**Task description:**
Repeat precisely the span of lines below that opens with the line containing "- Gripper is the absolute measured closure" and closes with the line containing "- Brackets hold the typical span", both included.
-- -- --
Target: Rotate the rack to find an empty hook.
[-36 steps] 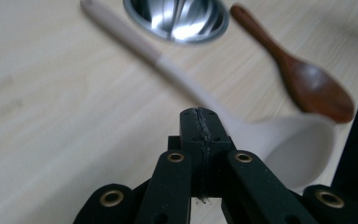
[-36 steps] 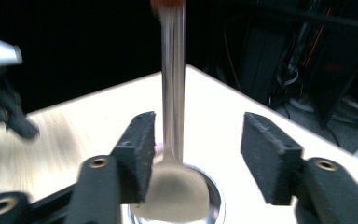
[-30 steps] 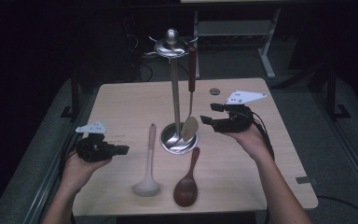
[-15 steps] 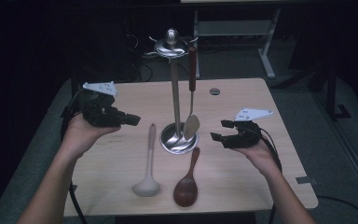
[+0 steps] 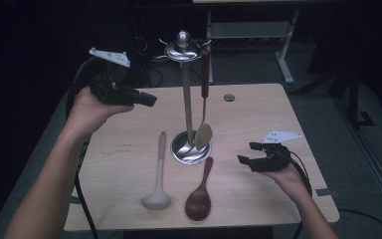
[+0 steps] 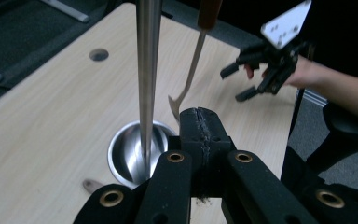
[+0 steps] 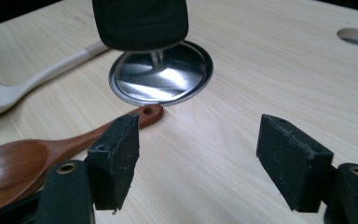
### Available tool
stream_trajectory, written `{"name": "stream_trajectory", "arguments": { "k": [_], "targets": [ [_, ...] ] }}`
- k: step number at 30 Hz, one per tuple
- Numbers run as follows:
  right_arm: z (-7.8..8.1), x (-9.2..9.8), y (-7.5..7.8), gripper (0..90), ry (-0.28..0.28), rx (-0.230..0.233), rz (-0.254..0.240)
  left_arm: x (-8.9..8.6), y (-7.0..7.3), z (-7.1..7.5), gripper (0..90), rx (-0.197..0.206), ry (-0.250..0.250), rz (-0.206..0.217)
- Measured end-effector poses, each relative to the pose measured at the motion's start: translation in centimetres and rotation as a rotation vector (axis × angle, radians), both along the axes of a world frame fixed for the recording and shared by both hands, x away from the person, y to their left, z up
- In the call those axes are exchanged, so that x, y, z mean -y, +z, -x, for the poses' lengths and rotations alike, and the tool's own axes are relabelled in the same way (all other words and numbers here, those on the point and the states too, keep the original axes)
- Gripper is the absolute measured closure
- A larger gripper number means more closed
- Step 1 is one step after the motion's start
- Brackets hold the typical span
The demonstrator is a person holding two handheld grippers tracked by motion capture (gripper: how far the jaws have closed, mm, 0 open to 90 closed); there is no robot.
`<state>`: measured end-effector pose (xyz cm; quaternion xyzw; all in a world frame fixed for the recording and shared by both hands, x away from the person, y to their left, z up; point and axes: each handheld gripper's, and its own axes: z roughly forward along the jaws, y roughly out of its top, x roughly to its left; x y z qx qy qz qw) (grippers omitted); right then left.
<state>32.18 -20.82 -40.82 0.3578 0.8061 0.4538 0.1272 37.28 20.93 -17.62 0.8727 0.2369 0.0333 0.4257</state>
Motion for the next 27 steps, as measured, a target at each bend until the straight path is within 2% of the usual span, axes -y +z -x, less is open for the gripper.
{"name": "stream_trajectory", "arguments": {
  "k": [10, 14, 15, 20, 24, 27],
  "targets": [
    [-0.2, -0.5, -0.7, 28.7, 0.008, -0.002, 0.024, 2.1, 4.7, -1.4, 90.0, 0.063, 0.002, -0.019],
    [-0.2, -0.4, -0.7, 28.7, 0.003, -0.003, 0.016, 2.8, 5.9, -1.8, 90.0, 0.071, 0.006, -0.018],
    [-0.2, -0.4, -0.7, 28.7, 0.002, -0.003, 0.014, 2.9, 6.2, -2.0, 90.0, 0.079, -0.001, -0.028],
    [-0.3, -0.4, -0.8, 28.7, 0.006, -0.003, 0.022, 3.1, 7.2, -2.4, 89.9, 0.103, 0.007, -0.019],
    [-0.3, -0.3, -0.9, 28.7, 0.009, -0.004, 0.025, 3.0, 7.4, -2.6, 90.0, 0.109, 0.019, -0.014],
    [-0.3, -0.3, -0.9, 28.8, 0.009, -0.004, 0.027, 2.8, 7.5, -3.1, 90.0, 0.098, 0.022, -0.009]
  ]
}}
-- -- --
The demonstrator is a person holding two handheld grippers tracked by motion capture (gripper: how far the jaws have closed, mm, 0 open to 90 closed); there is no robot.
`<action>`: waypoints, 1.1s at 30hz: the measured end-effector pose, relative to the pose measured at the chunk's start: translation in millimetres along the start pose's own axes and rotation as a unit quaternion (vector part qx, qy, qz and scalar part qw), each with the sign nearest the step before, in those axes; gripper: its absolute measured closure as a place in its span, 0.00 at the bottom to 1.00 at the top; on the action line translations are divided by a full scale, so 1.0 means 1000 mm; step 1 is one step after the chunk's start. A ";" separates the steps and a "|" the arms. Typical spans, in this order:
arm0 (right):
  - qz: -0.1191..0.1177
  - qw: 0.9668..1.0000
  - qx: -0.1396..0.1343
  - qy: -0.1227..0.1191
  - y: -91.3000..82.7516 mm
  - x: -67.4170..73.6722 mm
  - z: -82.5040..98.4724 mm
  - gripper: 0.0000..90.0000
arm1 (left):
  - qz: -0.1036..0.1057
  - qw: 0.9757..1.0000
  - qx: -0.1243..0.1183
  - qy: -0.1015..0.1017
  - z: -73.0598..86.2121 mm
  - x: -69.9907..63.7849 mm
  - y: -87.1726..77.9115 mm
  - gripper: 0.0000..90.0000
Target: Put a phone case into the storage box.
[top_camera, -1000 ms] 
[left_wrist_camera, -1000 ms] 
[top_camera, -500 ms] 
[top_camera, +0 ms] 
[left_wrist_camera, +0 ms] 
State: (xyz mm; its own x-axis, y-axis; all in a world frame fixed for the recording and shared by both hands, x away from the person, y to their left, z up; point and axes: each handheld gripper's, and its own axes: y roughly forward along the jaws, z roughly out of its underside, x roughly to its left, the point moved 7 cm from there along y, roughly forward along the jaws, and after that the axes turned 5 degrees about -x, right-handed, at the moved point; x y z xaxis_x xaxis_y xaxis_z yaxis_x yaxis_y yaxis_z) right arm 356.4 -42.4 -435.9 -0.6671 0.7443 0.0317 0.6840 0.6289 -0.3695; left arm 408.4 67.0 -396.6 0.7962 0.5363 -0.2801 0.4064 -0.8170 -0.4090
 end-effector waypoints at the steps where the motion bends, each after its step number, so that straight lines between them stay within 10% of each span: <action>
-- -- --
**Answer section:**
- Gripper is the absolute measured closure
- A larger gripper number means more closed
- Step 1 is one step after the motion's start
- Brackets hold the typical span

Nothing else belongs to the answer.